Effects of terminal modification on the catalytic efficiency and thermostability of Brucella melitensis 7α-hydroxysteroid dehydrogenase

Abstract

Brucella melitensis 7α-hydroxysteroid dehydrogenase (Bm7α-HSDH) catalyzes the oxidation of chenodeoxycholic acid to 7-oxolithocholic acid. In this work, we investigated the effects of terminal modification (His-tags location and terminal truncation) on its catalytic efficiency and thermostability. Compared with C-terminal His-tagged Bm7α-HSDH (C-Bm7α-HSDH), N-Bm7α-HSDH showed a 3.6-fold higher kcat and a 1.3-fold lower Km, resulting in a 7.0-fold higher kcat/Km value toward chenodeoxycholic acid.

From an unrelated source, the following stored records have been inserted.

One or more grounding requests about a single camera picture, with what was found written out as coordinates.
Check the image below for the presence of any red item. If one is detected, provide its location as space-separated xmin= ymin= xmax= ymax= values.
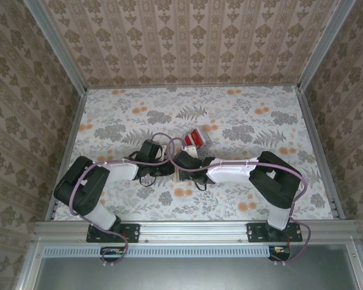
xmin=183 ymin=126 xmax=213 ymax=153

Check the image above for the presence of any red gold-print card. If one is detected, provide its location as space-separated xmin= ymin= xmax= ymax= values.
xmin=184 ymin=129 xmax=206 ymax=146

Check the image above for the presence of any floral patterned table cover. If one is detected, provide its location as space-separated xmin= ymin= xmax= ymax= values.
xmin=53 ymin=85 xmax=336 ymax=222

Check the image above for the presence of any black connector board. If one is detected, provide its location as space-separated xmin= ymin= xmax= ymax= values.
xmin=268 ymin=245 xmax=292 ymax=262
xmin=100 ymin=246 xmax=125 ymax=263

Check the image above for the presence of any grey metal panel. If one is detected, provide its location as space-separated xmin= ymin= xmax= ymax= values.
xmin=33 ymin=244 xmax=361 ymax=290

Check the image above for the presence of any thin black left gripper cable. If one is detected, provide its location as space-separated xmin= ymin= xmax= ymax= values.
xmin=138 ymin=175 xmax=159 ymax=187

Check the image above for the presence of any long aluminium frame rail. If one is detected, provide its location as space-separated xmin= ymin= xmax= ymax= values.
xmin=32 ymin=220 xmax=361 ymax=246

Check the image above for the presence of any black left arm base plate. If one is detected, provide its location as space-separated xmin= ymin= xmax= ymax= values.
xmin=86 ymin=222 xmax=141 ymax=243

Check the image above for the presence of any white slotted cable duct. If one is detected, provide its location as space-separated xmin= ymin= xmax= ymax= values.
xmin=43 ymin=245 xmax=291 ymax=259

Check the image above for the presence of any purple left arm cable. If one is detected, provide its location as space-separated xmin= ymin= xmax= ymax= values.
xmin=70 ymin=132 xmax=175 ymax=268

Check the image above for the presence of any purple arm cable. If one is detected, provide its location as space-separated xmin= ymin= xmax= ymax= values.
xmin=70 ymin=132 xmax=175 ymax=268
xmin=168 ymin=137 xmax=313 ymax=267

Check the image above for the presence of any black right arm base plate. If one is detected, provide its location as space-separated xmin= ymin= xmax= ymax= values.
xmin=247 ymin=222 xmax=303 ymax=243

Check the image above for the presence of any aluminium table edge rail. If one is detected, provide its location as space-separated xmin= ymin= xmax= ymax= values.
xmin=45 ymin=89 xmax=89 ymax=223
xmin=296 ymin=87 xmax=345 ymax=221

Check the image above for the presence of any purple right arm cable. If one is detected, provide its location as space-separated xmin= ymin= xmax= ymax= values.
xmin=168 ymin=137 xmax=313 ymax=267

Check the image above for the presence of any aluminium frame bar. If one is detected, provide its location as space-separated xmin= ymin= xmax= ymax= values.
xmin=15 ymin=238 xmax=46 ymax=290
xmin=344 ymin=241 xmax=363 ymax=290

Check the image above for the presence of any aluminium frame post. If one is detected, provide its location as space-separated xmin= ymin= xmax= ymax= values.
xmin=296 ymin=0 xmax=357 ymax=91
xmin=23 ymin=0 xmax=89 ymax=95

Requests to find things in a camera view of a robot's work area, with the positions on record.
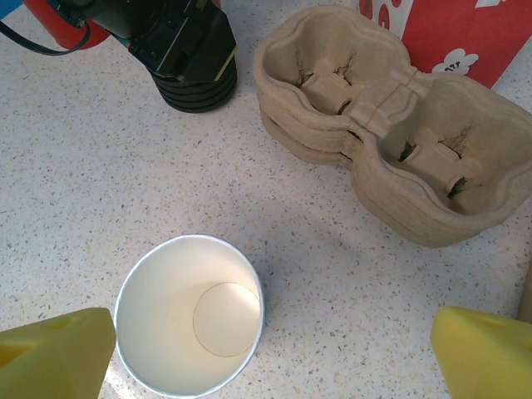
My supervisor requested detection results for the white red printed paper bag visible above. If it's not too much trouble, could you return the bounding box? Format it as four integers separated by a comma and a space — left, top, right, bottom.
355, 0, 532, 91

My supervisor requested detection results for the white paper coffee cup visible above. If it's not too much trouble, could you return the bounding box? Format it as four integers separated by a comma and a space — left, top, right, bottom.
113, 234, 267, 398

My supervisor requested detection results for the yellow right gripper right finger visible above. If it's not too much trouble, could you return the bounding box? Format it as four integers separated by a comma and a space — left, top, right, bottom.
430, 306, 532, 399

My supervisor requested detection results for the black plastic cup lid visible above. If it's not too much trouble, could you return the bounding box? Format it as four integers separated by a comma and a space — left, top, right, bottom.
159, 70, 238, 103
155, 62, 239, 96
169, 85, 234, 115
164, 78, 236, 109

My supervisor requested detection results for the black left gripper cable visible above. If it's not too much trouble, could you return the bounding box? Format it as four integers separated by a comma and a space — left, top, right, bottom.
0, 19, 91, 57

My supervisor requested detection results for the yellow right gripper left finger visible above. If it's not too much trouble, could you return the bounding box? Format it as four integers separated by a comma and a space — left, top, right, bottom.
0, 306, 116, 399

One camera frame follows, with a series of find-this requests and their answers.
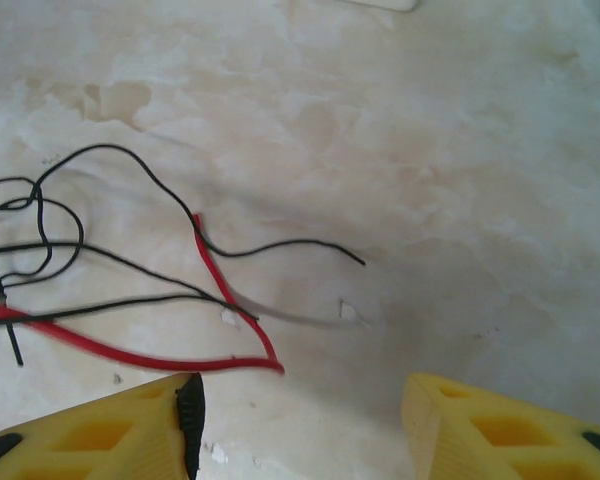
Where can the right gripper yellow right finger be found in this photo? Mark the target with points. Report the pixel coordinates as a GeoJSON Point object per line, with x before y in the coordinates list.
{"type": "Point", "coordinates": [505, 440]}

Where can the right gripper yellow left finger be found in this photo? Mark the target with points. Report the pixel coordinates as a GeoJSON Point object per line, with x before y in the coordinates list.
{"type": "Point", "coordinates": [105, 440]}

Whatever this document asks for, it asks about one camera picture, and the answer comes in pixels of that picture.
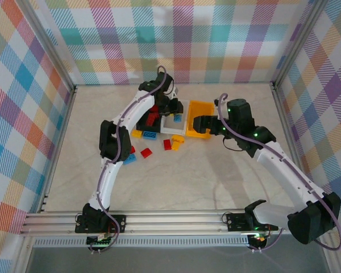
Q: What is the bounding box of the white plastic bin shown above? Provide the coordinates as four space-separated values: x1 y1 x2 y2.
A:
159 98 190 136

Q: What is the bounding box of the black plastic bin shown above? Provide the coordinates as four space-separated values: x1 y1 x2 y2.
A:
136 104 163 135

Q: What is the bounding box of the yellow plastic bin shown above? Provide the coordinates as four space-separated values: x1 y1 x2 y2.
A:
185 99 216 140

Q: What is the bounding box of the plaid fabric panel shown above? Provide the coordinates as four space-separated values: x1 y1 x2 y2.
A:
0 0 74 273
275 0 341 273
25 0 322 85

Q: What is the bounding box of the aluminium side frame rail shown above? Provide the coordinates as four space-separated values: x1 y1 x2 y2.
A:
39 85 78 214
272 81 303 168

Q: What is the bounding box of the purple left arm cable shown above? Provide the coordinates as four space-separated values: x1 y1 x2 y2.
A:
88 67 169 254

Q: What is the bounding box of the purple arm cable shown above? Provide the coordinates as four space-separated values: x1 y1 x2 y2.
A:
215 93 341 253
88 67 169 254

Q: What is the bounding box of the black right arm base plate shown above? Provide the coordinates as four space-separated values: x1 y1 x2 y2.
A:
226 212 278 231

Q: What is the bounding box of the aluminium frame post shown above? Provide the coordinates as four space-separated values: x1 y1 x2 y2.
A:
18 0 78 90
272 0 330 89

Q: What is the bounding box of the aluminium mounting rail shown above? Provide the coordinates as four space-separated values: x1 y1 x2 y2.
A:
19 210 332 237

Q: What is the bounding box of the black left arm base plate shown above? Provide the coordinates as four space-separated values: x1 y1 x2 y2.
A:
75 213 127 234

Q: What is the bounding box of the slotted grey cable duct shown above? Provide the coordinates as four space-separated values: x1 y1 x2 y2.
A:
33 237 251 248

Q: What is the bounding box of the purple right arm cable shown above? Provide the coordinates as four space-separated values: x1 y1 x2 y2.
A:
215 93 341 253

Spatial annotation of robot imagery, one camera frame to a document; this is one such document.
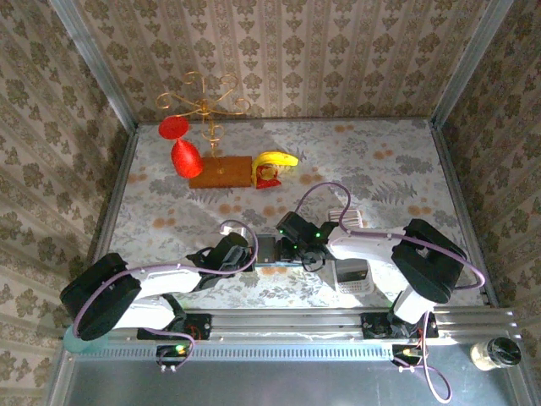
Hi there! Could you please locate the red and yellow snack packet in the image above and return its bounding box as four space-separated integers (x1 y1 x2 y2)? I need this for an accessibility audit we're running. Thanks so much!
253 164 282 190

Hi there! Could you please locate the yellow banana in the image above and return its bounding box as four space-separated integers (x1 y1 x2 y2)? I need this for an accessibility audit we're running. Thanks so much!
252 151 300 178

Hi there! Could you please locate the red plastic wine glass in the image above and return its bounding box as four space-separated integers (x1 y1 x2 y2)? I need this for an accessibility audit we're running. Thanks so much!
158 116 205 179

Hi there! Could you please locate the black electronics box with LED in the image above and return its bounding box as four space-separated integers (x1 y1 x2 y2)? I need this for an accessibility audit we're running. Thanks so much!
155 344 190 368
391 344 424 367

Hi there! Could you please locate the floral patterned tablecloth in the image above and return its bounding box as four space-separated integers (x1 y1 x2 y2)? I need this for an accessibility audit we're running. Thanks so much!
97 118 487 310

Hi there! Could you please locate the teal plastic cup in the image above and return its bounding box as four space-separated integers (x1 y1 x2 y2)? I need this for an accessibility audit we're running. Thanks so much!
63 324 109 354

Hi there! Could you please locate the glass jar with black lid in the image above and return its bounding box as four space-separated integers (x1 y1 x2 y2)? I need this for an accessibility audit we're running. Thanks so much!
470 337 522 372

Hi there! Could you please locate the aluminium extrusion rail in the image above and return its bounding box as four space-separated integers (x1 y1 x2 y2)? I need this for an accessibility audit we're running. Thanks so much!
63 307 522 361

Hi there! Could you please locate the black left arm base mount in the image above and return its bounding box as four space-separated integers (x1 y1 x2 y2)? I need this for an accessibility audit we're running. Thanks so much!
136 312 212 342

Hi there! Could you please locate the gold wire stand wooden base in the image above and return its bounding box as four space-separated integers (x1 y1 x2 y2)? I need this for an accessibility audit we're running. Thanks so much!
155 70 254 190

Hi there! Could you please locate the purple base cable short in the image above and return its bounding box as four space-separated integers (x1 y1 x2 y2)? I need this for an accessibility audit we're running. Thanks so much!
137 332 196 374

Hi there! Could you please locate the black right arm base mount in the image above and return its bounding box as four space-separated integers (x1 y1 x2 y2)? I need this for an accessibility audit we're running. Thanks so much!
361 310 439 339

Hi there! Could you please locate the aluminium table edge rail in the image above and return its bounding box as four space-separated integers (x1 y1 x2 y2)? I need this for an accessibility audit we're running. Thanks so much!
429 122 498 308
84 124 140 280

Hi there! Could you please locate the grey metal base plate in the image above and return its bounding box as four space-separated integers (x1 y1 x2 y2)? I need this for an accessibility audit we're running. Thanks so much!
46 359 533 406

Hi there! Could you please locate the purple base cable long loop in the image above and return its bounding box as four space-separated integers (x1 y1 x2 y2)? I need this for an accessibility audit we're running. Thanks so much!
392 310 452 405

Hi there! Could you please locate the aluminium corner post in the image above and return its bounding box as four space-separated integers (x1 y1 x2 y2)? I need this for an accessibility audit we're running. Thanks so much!
429 0 515 128
46 0 139 133

Circular dichroism spectroscopy indicated that the melting temperature of N-Bm7α-HSDH (46.13 °C) was 3.0 °C lower than that of C-Bm7α-HSDH (49.13 °C). N-Bm7α-HSDH produced 7-oxolithocholic acid in the highest yield of 96.7% in 4 h, whereas the C-Bm7α-HSDH gave 96.4% in 10 h. Moreover, amino acids truncation and His-tag cleave experiments confirmed the C-terminal residues played key roles in catalytic functions. Molecular dynamics simulations further indicated C-terminal His-tagged modification could deform the substrate-binding region to disrupt the enzyme–substrate interactions and catalytic motion. However, the N-terminal His-tag hardly affected the catalytic efficiency due to its location far from the active site of the enzyme. This study provides structural insights into the terminus modifications of hydroxysteroid dehydrogenase on steroid substrate recognition and stabilization, thus affecting its catalytic functions.